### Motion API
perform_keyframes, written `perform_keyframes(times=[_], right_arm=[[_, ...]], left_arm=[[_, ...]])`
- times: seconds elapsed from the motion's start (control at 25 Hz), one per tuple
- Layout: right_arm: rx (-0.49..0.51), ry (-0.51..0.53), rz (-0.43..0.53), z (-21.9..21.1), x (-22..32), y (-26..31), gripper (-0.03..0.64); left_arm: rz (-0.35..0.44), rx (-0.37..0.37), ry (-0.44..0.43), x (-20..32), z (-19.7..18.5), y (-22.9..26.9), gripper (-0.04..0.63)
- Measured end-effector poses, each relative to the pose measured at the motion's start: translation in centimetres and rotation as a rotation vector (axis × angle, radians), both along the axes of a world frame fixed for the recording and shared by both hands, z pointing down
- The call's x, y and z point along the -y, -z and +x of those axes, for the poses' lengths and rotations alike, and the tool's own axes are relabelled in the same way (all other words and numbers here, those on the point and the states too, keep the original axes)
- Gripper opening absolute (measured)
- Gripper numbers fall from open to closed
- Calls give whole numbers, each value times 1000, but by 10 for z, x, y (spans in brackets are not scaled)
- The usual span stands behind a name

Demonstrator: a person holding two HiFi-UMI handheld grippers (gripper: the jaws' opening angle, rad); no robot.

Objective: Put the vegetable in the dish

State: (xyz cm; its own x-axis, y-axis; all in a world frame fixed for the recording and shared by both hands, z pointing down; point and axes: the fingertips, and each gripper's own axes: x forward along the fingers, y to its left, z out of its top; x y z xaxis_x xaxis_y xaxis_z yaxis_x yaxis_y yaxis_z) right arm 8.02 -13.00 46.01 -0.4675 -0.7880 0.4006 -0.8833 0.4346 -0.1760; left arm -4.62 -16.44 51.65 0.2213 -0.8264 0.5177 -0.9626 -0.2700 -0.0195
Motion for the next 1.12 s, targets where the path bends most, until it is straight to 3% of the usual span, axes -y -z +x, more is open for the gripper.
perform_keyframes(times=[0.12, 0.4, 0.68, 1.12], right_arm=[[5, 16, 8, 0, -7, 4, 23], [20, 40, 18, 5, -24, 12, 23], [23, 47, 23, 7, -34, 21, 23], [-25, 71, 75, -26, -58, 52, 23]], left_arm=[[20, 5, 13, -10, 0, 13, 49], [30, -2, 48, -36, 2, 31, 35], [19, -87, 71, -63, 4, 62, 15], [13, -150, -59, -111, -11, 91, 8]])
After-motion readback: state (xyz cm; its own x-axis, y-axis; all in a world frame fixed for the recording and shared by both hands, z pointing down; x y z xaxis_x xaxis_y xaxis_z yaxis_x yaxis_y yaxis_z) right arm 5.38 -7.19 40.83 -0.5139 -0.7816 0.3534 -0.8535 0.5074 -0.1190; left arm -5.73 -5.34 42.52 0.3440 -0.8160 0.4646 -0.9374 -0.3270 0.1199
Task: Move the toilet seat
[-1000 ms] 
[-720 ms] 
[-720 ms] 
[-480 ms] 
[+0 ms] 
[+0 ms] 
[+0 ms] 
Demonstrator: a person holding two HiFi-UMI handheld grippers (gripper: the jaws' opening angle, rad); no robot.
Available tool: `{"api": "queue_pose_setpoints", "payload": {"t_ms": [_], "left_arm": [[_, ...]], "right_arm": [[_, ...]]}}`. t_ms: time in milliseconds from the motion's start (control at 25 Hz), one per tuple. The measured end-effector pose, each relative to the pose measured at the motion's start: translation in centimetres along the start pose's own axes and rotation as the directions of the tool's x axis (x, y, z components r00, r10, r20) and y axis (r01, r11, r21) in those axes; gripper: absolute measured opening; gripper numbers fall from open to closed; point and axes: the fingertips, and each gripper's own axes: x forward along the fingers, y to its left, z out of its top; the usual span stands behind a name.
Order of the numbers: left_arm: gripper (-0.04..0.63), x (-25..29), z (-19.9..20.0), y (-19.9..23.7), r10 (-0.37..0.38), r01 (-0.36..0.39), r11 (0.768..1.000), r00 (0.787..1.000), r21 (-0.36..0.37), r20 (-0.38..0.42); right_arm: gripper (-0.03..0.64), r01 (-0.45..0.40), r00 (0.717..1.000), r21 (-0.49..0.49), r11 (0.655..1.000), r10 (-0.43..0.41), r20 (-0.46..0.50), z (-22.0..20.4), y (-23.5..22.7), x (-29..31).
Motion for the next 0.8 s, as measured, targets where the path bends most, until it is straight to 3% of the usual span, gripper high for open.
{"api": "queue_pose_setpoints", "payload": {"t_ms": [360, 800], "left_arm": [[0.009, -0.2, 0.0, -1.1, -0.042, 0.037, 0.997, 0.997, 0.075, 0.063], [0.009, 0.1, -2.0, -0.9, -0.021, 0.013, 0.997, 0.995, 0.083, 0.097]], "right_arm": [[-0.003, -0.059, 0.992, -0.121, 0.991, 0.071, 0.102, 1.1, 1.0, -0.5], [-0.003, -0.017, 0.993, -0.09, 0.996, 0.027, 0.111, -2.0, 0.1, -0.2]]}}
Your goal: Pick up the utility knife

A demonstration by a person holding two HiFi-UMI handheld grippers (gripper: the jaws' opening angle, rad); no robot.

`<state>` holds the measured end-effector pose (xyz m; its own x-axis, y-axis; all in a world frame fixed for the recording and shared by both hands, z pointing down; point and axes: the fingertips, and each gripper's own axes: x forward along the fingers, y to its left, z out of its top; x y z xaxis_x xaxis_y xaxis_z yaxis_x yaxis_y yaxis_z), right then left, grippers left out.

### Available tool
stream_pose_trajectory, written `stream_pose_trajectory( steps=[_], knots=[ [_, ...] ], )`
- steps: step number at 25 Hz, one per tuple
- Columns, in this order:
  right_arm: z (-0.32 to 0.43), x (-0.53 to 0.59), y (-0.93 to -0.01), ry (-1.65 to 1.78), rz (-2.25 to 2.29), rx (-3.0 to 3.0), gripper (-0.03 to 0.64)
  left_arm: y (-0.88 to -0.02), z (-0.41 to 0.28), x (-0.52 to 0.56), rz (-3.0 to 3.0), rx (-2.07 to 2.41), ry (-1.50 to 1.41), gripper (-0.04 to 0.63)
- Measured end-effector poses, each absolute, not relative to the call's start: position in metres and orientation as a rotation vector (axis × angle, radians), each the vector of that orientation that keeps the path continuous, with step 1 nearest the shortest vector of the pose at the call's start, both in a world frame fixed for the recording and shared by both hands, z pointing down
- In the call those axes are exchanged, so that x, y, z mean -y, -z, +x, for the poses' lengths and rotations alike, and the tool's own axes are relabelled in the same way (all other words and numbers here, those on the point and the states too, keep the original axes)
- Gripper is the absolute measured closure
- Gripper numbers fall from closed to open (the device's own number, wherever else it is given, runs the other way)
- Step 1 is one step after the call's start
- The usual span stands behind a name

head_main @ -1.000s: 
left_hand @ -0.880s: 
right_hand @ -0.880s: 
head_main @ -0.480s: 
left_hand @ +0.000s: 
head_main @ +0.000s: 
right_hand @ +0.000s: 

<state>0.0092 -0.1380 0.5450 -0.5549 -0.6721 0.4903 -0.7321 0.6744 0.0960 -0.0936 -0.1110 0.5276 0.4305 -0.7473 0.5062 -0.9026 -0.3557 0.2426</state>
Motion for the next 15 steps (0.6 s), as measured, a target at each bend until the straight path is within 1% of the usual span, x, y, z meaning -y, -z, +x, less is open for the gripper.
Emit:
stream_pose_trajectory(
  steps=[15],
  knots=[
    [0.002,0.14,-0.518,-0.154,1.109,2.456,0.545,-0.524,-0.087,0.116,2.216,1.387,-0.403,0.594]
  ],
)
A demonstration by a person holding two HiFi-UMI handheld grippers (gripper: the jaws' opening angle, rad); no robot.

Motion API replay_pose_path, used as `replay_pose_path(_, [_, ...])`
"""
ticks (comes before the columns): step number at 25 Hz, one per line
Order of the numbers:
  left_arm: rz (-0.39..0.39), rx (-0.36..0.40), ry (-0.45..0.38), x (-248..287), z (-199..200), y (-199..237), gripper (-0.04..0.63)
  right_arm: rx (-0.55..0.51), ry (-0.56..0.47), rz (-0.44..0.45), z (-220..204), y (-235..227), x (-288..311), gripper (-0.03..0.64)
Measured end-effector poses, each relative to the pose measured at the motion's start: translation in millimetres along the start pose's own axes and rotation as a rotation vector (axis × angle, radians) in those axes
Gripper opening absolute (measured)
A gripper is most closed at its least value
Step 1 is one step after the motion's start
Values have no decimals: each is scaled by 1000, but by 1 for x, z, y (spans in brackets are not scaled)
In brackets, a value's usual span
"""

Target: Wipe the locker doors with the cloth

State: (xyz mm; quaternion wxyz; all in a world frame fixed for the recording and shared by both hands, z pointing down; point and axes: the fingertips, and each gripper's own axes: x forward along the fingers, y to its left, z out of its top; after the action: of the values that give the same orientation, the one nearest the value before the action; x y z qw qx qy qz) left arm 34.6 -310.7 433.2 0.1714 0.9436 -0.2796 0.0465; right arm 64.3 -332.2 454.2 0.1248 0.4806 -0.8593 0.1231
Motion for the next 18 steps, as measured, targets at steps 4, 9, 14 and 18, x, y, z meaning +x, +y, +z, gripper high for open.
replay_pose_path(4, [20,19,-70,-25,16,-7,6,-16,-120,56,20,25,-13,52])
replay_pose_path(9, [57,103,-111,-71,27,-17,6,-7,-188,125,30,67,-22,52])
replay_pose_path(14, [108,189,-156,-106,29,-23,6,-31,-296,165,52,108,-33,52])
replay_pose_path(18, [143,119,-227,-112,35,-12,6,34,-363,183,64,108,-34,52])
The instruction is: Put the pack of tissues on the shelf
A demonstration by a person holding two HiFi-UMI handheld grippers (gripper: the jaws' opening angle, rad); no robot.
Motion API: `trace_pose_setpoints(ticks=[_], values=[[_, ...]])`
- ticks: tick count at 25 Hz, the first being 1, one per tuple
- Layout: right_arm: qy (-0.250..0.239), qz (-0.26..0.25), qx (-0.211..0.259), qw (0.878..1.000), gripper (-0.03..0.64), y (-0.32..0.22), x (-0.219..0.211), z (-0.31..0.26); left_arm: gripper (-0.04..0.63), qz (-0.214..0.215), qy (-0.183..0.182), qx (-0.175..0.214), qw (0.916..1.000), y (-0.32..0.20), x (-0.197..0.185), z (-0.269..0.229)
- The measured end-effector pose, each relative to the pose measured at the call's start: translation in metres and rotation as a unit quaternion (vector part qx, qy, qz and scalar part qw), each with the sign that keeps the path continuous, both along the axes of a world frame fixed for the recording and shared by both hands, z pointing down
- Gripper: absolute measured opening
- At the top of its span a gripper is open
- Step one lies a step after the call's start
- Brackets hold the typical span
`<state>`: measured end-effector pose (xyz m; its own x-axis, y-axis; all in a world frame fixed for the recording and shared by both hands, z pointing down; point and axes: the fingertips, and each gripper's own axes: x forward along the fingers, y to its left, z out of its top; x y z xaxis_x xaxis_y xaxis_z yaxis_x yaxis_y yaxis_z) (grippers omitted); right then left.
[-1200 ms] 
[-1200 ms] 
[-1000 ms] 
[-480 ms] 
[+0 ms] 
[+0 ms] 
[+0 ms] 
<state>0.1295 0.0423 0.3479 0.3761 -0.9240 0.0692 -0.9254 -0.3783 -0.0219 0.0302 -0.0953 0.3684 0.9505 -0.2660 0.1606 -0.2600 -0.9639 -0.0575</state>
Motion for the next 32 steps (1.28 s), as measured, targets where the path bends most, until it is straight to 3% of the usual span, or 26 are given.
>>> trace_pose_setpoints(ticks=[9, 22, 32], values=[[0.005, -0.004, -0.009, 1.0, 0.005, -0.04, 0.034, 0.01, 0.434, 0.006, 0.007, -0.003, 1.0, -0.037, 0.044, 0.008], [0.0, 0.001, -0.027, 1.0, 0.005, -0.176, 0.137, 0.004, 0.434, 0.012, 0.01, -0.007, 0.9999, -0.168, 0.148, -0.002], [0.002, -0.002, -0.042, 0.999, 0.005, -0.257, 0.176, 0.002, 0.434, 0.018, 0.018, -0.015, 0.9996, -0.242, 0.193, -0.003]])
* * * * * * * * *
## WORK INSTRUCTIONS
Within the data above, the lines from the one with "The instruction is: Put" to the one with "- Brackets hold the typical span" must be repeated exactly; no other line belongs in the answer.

## ANSWER TO THE PROBLEM
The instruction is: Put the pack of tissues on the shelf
A demonstration by a person holding two HiFi-UMI handheld grippers (gripper: the jaws' opening angle, rad); no robot.
Motion API: `trace_pose_setpoints(ticks=[_], values=[[_, ...]])`
- ticks: tick count at 25 Hz, the first being 1, one per tuple
- Layout: right_arm: qy (-0.250..0.239), qz (-0.26..0.25), qx (-0.211..0.259), qw (0.878..1.000), gripper (-0.03..0.64), y (-0.32..0.22), x (-0.219..0.211), z (-0.31..0.26); left_arm: gripper (-0.04..0.63), qz (-0.214..0.215), qy (-0.183..0.182), qx (-0.175..0.214), qw (0.916..1.000), y (-0.32..0.20), x (-0.197..0.185), z (-0.269..0.229)
- The measured end-effector pose, each relative to the pose measured at the call's start: translation in metres and rotation as a unit quaternion (vector part qx, qy, qz and scalar part qw), each with the sign that keeps the path continuous, both along the axes of a world frame fixed for the recording and shared by both hands, z pointing down
- Gripper: absolute measured opening
- At the top of its span a gripper is open
- Step one lies a step after the call's start
- Brackets hold the typical span

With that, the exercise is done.